PROBLEM TO WORK ON
Return only that part of the material below which starts with the line containing "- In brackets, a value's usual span" and goes on through the line containing "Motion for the", restated exactly.

DATASET EXCERPT

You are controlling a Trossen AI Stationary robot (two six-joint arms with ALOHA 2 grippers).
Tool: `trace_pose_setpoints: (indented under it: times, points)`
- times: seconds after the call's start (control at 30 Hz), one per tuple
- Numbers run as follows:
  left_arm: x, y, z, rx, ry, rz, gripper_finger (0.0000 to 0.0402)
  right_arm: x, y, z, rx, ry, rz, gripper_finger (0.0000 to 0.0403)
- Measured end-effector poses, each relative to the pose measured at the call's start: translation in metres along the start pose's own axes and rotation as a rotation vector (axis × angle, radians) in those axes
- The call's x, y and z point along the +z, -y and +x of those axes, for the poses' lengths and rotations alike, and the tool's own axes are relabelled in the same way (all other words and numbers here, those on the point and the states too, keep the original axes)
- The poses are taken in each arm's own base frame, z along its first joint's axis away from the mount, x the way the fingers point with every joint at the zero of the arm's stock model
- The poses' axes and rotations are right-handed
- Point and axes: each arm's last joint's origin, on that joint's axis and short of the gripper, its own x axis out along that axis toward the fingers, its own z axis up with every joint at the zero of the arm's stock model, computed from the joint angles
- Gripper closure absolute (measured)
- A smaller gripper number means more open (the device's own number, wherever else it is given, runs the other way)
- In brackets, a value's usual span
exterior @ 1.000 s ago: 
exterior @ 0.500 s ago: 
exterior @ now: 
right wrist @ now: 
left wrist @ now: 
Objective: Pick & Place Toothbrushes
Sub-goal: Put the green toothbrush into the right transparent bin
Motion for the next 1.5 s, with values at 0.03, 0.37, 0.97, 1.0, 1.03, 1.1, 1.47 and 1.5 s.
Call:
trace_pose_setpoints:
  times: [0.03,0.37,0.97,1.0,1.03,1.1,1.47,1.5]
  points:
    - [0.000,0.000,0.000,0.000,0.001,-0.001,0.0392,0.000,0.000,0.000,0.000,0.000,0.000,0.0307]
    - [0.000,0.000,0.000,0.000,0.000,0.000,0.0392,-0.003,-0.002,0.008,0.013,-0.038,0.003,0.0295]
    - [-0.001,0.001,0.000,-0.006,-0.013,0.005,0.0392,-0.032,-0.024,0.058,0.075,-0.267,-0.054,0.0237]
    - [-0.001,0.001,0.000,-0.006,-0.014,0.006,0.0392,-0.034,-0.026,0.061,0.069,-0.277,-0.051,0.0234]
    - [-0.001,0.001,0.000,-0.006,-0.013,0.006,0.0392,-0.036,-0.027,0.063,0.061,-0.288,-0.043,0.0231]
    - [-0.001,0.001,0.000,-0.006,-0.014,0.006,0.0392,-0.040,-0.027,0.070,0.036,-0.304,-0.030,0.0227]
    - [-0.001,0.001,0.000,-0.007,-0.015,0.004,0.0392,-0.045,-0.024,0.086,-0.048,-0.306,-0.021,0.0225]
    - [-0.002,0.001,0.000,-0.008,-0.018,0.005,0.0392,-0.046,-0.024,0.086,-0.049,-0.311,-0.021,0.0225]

WRITTEN SOLUTION
- In brackets, a value's usual span
exterior @ 1.000 s ago: 
exterior @ 0.500 s ago: 
exterior @ now: 
right wrist @ now: 
left wrist @ now: 
Objective: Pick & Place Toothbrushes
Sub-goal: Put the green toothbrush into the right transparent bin
Motion for the next 1.5 s, with values at 0.03, 0.37, 0.97, 1.0, 1.03, 1.1, 1.47 and 1.5 s.

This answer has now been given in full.